The movie was called "L'âge de raison" or the Age of reason.

You know when you are 7? In France, we call this like that because this is the time you think you are always right.

Story short, this was this very successful woman who totally forgot about her childhood and past as she is so busy and focused on her carrier, meetings, investments, contracts and financial growth of her company. Until she receives all this letters from the 7 year-old she was.
As a little girl, she went to see a Notary and asked him to send all this letters to herself 25 or 30 years later. This Notary was s touched he kept his promise. Now old and retired, this is his last duty.
Of course, her life was turned upside-down by all this and it ended well.

It made me think about me, before. How was I? What did I wanted to be? How did I hope my life would be? When I was a teenager with a head full of dream?

At around 7 or 8, with my childhood friend Charles
Well, when I was a kid/teen, I was dreaming of being:

- A veterinary surgeon for wild animals (specially wolves and lions)
- A circus acrobat and trapeze artist
- Live in a Gipsy community, bare feet and long skirts, riding horses on the beach of Camargue (don't ask why, I always thought I must have Gipsy roots)
- Live in Jamaica and play drums all day long, listening to Bob Marley

Until I was 14, I wanted to be a vet. Then I had a week internship in our friend's clinic.
I discovered that being a vet includes put down animals. And it cured me from wanting to be one.

I kept my circus dream for quite a long time. My cousin introduced me to circus life when we were 6 years old. She now lives from it. When I was living in Paris and she would come to visit from Switzerland, we used to have mini-acrobatic shows in from of Pompidou museum, in the streets.
We did this until I was 19 and got an unrelated big injury on my back that left me unable to do sports for a couple of years. Now, one of my favorite things in life is still looking at Circus and dance shows.

My cousin Melissa, artist extraordinaire.
About the two next dreams, it lasted until, well... now.
It started at 14 when my childhood friend, Charles and I, dreamt of living in Jamaica, play drums and do skateboard for a living. With some friends, we wanted to create a community where we would all live together and raise our kids as a big hippy community.

My childhood friend, Charles a year ago in the Philippines
when he became the Godfather of Alia.
Looking back, I can say... I did not lost myself much since I was a kid!

Now living on a small Island in the Philippines, walking bare feet on the sand everyday, playing drums with Daddy Yo and Alia. Living how I wanted to live my life.

That is also how I want to raise Alia. Without her loosing the kid in her. So she can grow with her dreams and be who she wants to be, how she wants to be.

I will tell her that I will love her whatever the way she chooses.
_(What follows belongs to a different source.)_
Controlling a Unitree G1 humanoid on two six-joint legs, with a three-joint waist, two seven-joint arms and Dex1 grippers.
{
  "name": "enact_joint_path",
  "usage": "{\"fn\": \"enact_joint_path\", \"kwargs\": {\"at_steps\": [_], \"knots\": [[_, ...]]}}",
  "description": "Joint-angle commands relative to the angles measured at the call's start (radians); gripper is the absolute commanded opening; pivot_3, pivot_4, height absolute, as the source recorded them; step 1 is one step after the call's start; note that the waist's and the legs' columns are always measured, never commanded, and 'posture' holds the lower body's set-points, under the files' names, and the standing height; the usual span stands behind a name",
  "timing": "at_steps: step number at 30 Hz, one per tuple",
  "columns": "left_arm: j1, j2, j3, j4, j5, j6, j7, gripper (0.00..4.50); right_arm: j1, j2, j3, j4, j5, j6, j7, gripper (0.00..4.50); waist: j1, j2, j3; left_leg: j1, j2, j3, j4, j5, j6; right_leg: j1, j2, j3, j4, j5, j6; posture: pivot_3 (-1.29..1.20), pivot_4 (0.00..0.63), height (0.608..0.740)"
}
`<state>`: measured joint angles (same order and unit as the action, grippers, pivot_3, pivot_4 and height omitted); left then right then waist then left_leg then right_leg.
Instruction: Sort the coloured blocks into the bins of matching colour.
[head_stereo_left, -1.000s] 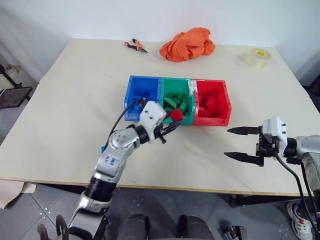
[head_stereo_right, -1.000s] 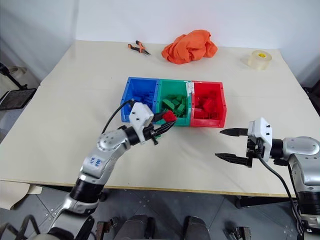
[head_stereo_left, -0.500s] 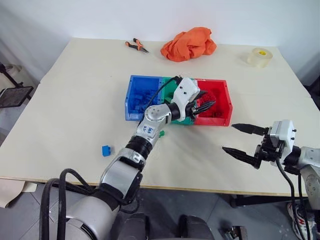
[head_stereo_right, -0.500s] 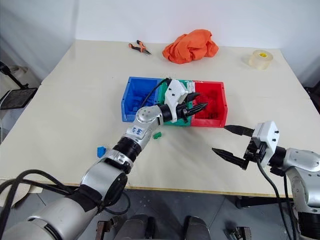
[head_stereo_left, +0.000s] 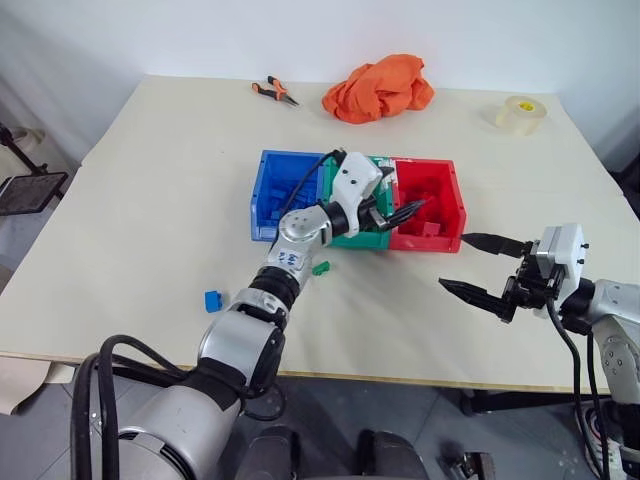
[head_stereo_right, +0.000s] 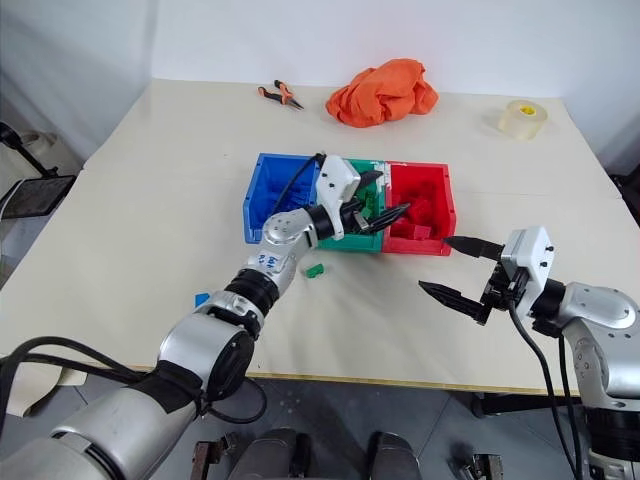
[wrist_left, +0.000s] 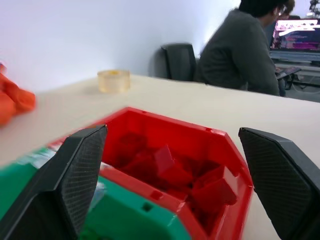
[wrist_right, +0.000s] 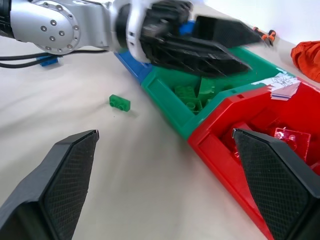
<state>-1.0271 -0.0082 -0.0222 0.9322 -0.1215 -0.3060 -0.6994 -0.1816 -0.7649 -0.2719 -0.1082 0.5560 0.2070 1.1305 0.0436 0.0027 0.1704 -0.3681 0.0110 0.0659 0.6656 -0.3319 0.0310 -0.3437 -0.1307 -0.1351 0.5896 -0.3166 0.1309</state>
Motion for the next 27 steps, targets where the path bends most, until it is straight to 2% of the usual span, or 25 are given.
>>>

I will teach her at the end of the day, it is more important to be happy inside than pleasing others.

So in our house, she is allowed to make noise, eat with her hands, climb everything, choose to wear her denim short with a striped shirt and dots shoes, roll of the floor to play, spill water, write on the walls with a pencil, make a mess and help us clean. She is just a little kid and we are two big ones. Still.



December 1, 2013

It's been too long, my friends.


It's been five months since my last post.

Five long months filled with craziness and business (as in busy!).

Five months when we finally finished building our nest, moved in, went to France to visit my family, Alia grew up too fast, started a new job, survived the biggest typhoon that ever made landfall. 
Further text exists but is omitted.